> _TASK ITEM_
Please give again, word for word, the lines that lie between the start of the listing below and the line with "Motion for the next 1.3", both included.

> _INPUT DATA_
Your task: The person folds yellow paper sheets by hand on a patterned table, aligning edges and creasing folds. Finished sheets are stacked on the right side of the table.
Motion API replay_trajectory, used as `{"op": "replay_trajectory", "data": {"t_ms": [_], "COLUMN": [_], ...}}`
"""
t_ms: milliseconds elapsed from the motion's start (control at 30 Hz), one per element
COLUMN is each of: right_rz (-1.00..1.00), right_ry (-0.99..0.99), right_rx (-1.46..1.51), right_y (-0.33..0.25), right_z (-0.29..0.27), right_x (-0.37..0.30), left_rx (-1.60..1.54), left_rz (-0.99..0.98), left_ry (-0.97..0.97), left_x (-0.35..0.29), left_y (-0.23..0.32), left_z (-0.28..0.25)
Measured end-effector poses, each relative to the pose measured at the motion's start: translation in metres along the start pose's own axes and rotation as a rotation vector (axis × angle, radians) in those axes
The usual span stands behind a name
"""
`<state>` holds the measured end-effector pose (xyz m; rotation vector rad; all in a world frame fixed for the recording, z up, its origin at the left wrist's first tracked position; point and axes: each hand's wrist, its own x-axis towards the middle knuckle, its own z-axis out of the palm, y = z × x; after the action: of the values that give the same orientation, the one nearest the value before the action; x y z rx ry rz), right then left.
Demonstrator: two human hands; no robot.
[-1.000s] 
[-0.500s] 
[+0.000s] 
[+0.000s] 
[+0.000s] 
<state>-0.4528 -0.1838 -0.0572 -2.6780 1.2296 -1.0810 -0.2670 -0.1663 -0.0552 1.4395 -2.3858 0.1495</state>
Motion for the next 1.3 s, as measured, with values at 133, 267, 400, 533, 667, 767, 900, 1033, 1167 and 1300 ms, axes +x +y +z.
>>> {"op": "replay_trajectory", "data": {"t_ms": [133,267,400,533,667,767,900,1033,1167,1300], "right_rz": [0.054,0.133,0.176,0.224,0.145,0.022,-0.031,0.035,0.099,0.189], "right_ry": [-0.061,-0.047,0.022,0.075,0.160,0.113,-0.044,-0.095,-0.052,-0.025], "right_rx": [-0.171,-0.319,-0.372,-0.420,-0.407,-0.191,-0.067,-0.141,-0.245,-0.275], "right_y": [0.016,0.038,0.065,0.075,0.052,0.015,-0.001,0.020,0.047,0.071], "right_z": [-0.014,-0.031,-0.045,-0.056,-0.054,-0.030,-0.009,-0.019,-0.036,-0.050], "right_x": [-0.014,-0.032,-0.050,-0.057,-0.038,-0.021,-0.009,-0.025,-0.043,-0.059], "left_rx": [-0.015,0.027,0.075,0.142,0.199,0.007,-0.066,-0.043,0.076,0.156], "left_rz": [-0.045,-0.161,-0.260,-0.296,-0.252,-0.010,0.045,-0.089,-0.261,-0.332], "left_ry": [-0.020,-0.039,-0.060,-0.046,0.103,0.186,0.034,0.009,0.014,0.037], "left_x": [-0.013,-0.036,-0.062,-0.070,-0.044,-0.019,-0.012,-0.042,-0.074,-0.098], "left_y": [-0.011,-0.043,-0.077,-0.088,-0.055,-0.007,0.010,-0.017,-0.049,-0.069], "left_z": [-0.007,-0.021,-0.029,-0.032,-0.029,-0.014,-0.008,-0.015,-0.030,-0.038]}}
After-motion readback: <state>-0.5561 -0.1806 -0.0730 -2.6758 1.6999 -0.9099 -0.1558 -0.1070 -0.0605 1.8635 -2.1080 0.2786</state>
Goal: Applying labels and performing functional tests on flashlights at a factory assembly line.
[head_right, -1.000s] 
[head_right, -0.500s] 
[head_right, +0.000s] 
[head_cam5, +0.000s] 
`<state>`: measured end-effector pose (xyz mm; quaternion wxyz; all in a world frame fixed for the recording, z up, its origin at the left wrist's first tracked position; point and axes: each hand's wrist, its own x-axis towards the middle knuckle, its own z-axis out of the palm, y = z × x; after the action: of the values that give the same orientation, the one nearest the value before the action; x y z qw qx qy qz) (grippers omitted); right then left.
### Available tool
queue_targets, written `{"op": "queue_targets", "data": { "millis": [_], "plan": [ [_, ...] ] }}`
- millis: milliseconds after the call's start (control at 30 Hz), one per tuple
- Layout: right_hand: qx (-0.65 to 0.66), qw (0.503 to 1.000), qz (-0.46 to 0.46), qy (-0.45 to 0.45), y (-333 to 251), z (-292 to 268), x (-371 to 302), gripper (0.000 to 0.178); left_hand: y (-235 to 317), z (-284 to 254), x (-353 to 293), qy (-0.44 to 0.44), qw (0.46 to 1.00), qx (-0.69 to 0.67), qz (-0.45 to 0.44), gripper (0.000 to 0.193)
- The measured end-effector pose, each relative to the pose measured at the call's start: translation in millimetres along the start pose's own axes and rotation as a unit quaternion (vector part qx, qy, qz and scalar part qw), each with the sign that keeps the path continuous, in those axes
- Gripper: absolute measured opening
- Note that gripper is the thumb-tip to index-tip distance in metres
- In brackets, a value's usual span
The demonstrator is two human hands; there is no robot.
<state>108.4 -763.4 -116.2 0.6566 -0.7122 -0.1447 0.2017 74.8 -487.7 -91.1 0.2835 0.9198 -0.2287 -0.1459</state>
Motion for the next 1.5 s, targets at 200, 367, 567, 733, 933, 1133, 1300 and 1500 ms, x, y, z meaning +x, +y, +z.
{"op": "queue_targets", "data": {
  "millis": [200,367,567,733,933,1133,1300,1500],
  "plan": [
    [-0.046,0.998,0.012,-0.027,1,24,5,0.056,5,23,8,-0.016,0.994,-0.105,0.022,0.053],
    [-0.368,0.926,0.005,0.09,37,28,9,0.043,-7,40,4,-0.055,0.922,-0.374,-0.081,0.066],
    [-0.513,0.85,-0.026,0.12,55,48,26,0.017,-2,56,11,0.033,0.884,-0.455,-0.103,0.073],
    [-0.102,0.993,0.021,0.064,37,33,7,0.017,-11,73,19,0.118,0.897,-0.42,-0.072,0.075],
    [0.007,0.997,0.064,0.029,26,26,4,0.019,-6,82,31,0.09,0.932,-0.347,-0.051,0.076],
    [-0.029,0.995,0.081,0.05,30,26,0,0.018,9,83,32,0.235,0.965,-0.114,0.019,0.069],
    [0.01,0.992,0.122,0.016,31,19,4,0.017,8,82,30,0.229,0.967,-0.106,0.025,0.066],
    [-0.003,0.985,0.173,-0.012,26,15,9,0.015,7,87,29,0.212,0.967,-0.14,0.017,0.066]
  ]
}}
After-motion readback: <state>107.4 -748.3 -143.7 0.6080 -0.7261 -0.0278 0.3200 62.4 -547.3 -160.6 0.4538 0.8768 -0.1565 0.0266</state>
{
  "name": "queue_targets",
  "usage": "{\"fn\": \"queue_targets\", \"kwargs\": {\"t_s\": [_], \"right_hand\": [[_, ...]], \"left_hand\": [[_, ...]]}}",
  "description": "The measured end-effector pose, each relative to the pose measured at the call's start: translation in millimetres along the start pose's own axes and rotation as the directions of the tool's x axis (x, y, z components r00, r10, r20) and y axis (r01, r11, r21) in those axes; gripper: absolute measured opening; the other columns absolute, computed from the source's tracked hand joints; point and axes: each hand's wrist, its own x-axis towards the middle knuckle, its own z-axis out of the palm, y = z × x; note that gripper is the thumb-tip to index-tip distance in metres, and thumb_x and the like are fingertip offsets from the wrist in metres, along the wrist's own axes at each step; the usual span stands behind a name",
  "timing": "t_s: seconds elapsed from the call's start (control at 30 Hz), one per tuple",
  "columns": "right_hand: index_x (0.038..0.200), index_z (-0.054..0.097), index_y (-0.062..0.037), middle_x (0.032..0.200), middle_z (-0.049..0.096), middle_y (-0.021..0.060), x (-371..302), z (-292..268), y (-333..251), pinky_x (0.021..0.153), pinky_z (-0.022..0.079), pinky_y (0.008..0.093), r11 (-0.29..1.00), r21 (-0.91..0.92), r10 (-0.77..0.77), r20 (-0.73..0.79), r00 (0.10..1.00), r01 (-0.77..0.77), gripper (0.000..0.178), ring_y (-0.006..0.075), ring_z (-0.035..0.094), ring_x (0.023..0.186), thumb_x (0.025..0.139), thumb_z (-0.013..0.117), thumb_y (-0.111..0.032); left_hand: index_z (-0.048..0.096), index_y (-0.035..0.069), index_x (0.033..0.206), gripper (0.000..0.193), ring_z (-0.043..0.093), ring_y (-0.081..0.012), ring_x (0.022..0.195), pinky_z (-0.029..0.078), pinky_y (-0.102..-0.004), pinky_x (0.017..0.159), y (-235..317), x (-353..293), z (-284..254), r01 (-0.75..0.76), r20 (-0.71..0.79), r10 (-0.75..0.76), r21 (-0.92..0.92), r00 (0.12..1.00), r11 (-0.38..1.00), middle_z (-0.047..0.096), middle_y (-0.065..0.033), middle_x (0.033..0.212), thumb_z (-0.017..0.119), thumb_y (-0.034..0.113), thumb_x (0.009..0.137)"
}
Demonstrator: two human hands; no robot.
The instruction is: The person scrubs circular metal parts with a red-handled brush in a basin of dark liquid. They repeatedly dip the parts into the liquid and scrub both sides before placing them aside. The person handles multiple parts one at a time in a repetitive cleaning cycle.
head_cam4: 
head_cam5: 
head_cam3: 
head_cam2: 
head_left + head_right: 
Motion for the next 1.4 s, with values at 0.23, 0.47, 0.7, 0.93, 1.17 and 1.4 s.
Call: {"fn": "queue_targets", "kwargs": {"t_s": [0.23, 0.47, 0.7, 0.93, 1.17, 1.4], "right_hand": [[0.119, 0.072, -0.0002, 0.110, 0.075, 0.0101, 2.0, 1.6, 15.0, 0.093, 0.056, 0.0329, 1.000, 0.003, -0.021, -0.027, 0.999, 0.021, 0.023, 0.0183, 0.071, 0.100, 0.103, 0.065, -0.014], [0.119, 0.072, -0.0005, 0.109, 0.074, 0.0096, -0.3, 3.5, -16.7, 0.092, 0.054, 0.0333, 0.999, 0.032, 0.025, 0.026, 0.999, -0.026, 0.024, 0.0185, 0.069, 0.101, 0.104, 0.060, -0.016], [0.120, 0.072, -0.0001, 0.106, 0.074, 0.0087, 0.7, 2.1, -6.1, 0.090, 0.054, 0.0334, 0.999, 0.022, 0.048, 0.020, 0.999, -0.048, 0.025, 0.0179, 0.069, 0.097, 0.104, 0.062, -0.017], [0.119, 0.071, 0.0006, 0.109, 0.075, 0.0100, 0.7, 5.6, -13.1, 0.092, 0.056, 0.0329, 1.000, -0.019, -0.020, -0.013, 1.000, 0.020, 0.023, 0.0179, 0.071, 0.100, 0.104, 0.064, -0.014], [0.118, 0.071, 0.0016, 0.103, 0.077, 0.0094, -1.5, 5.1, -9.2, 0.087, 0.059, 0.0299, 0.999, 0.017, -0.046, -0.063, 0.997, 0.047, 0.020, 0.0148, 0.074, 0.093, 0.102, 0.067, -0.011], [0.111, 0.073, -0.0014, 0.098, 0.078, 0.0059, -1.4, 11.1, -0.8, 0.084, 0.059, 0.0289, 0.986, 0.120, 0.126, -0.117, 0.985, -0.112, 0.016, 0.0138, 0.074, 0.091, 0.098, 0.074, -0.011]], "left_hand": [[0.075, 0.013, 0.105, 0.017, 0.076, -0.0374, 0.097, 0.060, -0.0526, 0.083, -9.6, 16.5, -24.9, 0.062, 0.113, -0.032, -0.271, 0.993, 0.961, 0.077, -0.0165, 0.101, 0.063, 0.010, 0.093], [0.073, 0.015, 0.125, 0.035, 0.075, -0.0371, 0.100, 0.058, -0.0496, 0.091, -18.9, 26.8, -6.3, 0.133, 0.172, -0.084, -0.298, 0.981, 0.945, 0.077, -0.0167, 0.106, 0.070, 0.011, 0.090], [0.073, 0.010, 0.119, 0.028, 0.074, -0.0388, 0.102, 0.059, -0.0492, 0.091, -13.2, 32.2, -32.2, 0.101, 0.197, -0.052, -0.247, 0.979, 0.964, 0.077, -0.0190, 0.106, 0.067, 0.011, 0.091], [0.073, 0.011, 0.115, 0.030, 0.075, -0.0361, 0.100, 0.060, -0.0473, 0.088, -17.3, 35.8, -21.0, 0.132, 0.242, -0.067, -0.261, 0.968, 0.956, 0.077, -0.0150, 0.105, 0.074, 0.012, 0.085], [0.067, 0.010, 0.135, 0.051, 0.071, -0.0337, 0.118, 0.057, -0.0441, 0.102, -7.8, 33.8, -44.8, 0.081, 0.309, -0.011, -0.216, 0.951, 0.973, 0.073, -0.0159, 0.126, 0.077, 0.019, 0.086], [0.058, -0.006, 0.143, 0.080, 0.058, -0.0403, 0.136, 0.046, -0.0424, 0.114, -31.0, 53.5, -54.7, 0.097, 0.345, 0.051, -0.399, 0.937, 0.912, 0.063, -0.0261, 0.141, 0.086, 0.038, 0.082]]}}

> _SOLUTION FOR THIS TASK_
Your task: The person folds yellow paper sheets by hand on a patterned table, aligning edges and creasing folds. Finished sheets are stacked on the right side of the table.
Motion API replay_trajectory, used as `{"op": "replay_trajectory", "data": {"t_ms": [_], "COLUMN": [_], ...}}`
"""
t_ms: milliseconds elapsed from the motion's start (control at 30 Hz), one per element
COLUMN is each of: right_rz (-1.00..1.00), right_ry (-0.99..0.99), right_rx (-1.46..1.51), right_y (-0.33..0.25), right_z (-0.29..0.27), right_x (-0.37..0.30), left_rx (-1.60..1.54), left_rz (-0.99..0.98), left_ry (-0.97..0.97), left_x (-0.35..0.29), left_y (-0.23..0.32), left_z (-0.28..0.25)
Measured end-effector poses, each relative to the pose measured at the motion's start: translation in metres along the start pose's own axes and rotation as a rotation vector (axis × angle, radians) in those axes
The usual span stands behind a name
"""
`<state>` holds the measured end-effector pose (xyz m; rotation vector rad; all in a world frame fixed for the recording, z up, its origin at the left wrist's first tracked position; point and axes: each hand's wrist, its own x-axis towards the middle knuckle, its own z-axis out of the palm, y = z × x; after the action: of the values that give the same orientation, the one nearest the value before the action; x y z rx ry rz), right then left.
Demonstrator: two human hands; no robot.
[-1.000s] 
[-0.500s] 
[+0.000s] 
[+0.000s] 
[+0.000s] 
<state>-0.4528 -0.1838 -0.0572 -2.6780 1.2296 -1.0810 -0.2670 -0.1663 -0.0552 1.4395 -2.3858 0.1495</state>
Motion for the next 1.3 s, as measured, with values at 133, 267, 400, 533, 667, 767, 900, 1033, 1167 and 1300 ms, axes +x +y +z.

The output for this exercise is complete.